I thought that would be that too! And maybe it's a different way of achieving that, other than the Z pass? I render it and get RGB colors, but not sure what to do with them yet 😅
Hi Nathalia,
I don't know either what that does, but I remember Chuck Baking Position in the Tread Course: https://cgcookie.com/lessons/baking-texture-maps
He probably explains what it's for (but I forgot)...
I only know of people using it with Nuke. In which case, it is used to know the world's XYZ(RGB) location of each pixel of the image. This way Nuke can determine when Objects move behind or in front of elements that are coming from multiple sources.
Oh, that makes sense! I wonder if that would translate somehow to After Effects... I'm not Nuke smart. lol.
Though for that I just transfer depth info with empties and a little python script, or use cryptomattes.
Not sure how it would apply to the inside Blender compositing workflow... probably same as with Nuke, since we can't move things behind the others like we can with layers. Maybe for compositing other effects, or if I brought in pre-rendered text animations to add to the scene. 🤔
It allows you to create mask/alpha areas on deforming objects. And yeah, I've only ever used it in Nuke, it would be great to see it working in Blender! I'll add that to my ever-growing list of things to do tutorials on, haha!
It basically assigns a pixel value (using those RGB colors you're seeing) to every point on a model BEFORE it's animated or deformed. So, you could pick an area on say, a character's hand, tell it how big to make the area and feather the falloff, and use that as a matte to adjust the color of the character's hand.
Here's a video I found of someone showing it in Nuke.

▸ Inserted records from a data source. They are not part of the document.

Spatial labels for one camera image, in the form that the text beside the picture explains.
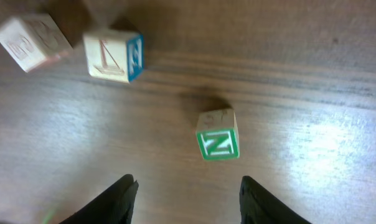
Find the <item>green N wooden block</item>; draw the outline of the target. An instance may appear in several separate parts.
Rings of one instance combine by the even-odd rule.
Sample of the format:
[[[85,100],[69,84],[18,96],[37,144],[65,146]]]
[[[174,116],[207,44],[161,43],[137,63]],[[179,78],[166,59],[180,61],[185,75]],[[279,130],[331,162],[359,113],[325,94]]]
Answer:
[[[207,161],[240,157],[238,126],[232,108],[201,113],[195,135],[202,157]]]

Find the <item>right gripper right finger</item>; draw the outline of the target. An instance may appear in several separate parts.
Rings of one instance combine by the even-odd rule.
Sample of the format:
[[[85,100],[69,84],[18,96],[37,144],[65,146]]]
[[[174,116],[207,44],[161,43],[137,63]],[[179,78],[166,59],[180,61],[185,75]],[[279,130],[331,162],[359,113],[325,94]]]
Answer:
[[[240,186],[241,224],[310,224],[250,176]]]

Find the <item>plain wooden block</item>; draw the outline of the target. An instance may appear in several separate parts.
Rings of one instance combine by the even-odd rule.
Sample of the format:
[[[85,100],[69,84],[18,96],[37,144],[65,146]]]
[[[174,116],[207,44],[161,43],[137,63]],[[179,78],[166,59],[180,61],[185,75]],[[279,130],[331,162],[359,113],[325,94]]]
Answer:
[[[131,83],[144,70],[144,38],[139,32],[98,29],[83,34],[92,77]]]

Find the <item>red-sided block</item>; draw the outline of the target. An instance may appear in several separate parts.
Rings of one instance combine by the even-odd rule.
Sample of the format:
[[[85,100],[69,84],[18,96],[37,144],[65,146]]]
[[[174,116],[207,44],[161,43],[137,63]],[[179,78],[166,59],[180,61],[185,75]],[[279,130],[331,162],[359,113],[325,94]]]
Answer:
[[[0,44],[26,73],[73,50],[49,14],[10,17],[0,25]]]

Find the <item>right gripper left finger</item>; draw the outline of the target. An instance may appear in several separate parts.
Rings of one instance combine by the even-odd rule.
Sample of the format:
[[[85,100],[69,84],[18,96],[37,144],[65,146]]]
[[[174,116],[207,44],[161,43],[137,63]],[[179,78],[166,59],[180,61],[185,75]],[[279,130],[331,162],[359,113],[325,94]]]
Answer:
[[[131,224],[138,187],[126,174],[60,224]]]

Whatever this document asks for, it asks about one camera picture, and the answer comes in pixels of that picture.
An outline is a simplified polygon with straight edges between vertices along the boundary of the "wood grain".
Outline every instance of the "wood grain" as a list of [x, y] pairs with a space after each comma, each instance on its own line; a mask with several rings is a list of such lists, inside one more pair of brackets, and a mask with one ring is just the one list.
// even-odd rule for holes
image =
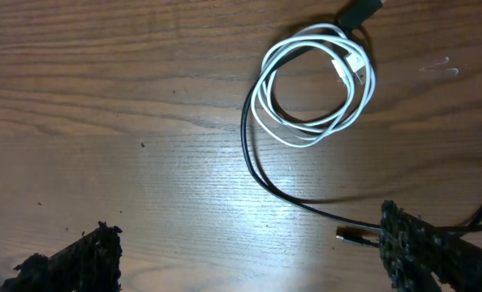
[[[124, 230], [125, 291], [390, 291], [376, 250], [265, 193], [241, 157], [265, 51], [345, 4], [0, 0], [0, 284], [101, 220]], [[365, 31], [378, 86], [364, 114], [307, 149], [256, 127], [265, 172], [341, 216], [377, 222], [393, 199], [458, 224], [482, 201], [482, 1], [389, 0]], [[280, 70], [298, 118], [343, 98], [322, 58]]]

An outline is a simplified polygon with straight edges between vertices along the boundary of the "cable plug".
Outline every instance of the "cable plug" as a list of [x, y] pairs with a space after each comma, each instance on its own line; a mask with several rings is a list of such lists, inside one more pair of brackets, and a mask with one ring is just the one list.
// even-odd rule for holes
[[346, 230], [337, 229], [336, 238], [345, 243], [353, 243], [362, 247], [378, 247], [378, 243], [374, 243], [371, 240], [365, 239], [360, 235], [347, 232]]
[[[349, 68], [353, 71], [355, 78], [360, 82], [361, 85], [365, 84], [365, 63], [364, 60], [359, 57], [357, 54], [347, 54], [344, 57], [344, 61], [346, 61]], [[335, 67], [335, 70], [338, 73], [338, 76], [343, 79], [346, 76], [344, 70], [342, 69], [342, 65], [339, 61], [332, 59], [331, 62]]]

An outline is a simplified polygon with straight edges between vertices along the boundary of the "charging cable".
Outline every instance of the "charging cable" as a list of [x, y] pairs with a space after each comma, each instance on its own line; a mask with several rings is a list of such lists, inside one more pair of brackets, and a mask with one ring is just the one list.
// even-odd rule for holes
[[[315, 31], [319, 30], [323, 30], [324, 33], [315, 33]], [[336, 45], [344, 49], [348, 52], [348, 55], [342, 59], [327, 44]], [[320, 49], [332, 58], [331, 62], [338, 76], [346, 85], [347, 96], [346, 102], [334, 114], [317, 118], [310, 122], [292, 122], [275, 110], [273, 104], [275, 99], [272, 98], [272, 89], [277, 70], [272, 71], [272, 68], [290, 53], [302, 47]], [[355, 80], [353, 76], [364, 85], [364, 94], [359, 106], [350, 114], [347, 114], [351, 102], [355, 99]], [[376, 83], [376, 75], [369, 57], [360, 45], [349, 40], [346, 34], [334, 24], [315, 24], [297, 32], [288, 39], [279, 41], [266, 53], [263, 58], [259, 79], [256, 81], [255, 90], [252, 91], [250, 96], [252, 113], [256, 121], [273, 138], [291, 147], [304, 148], [314, 145], [328, 135], [350, 126], [371, 99]], [[273, 120], [287, 127], [292, 135], [303, 142], [290, 142], [271, 130], [257, 113], [256, 101], [259, 101], [262, 108]]]

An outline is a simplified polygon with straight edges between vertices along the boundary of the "white cable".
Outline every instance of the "white cable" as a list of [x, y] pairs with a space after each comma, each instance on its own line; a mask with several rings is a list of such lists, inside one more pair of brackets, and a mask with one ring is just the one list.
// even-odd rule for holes
[[[334, 32], [336, 32], [336, 34], [338, 34], [338, 36], [328, 36], [323, 34], [311, 33], [312, 30], [316, 30], [319, 28], [327, 28], [333, 30]], [[349, 66], [330, 47], [321, 44], [318, 41], [337, 45], [349, 52], [349, 55], [346, 56], [346, 62], [349, 62]], [[270, 71], [280, 59], [282, 59], [295, 49], [303, 46], [321, 49], [333, 58], [335, 68], [337, 69], [338, 74], [342, 78], [343, 83], [346, 85], [347, 98], [344, 105], [336, 113], [331, 114], [329, 117], [318, 118], [312, 122], [296, 123], [285, 119], [283, 116], [281, 116], [275, 111], [272, 102], [272, 87], [275, 80], [275, 75], [277, 74], [277, 70], [271, 74]], [[350, 58], [348, 58], [349, 56], [353, 57], [353, 60], [356, 59], [358, 60], [358, 62], [363, 63], [363, 66], [365, 67], [365, 87], [364, 94], [362, 96], [362, 100], [359, 106], [353, 112], [347, 115], [347, 109], [349, 108], [351, 102], [355, 97], [355, 81], [353, 80], [352, 73], [358, 70], [354, 70], [354, 64], [351, 63]], [[304, 148], [314, 145], [326, 136], [350, 126], [358, 118], [366, 104], [371, 99], [375, 87], [376, 76], [364, 49], [360, 45], [356, 44], [354, 41], [349, 40], [339, 27], [333, 24], [315, 24], [297, 32], [294, 36], [288, 39], [279, 41], [266, 53], [261, 65], [261, 73], [259, 79], [257, 80], [256, 86], [252, 92], [252, 95], [250, 96], [251, 107], [256, 121], [271, 136], [288, 146]], [[259, 115], [256, 112], [256, 100], [260, 102], [263, 109], [266, 111], [266, 113], [268, 113], [270, 117], [272, 117], [279, 124], [290, 129], [295, 137], [299, 138], [300, 140], [305, 140], [306, 142], [299, 144], [291, 143], [284, 140], [275, 132], [270, 130], [266, 126], [266, 124], [260, 119]], [[311, 135], [305, 134], [303, 133], [303, 131], [311, 133]]]

https://youtu.be/FkZKy51P5nY?si=Kjus7ZbPBaW06oeB
The never ending list! Lol.
Thanks Sean! That makes it pretty clear! I don't think my After Effects workflow would need that kind of pass then... but I'll keep an eye out for any future tutorials from your list! I'm doing a little personal project and just rewatched a couple chapters from the compositing course because I'll try and keep it all in Blender this time!!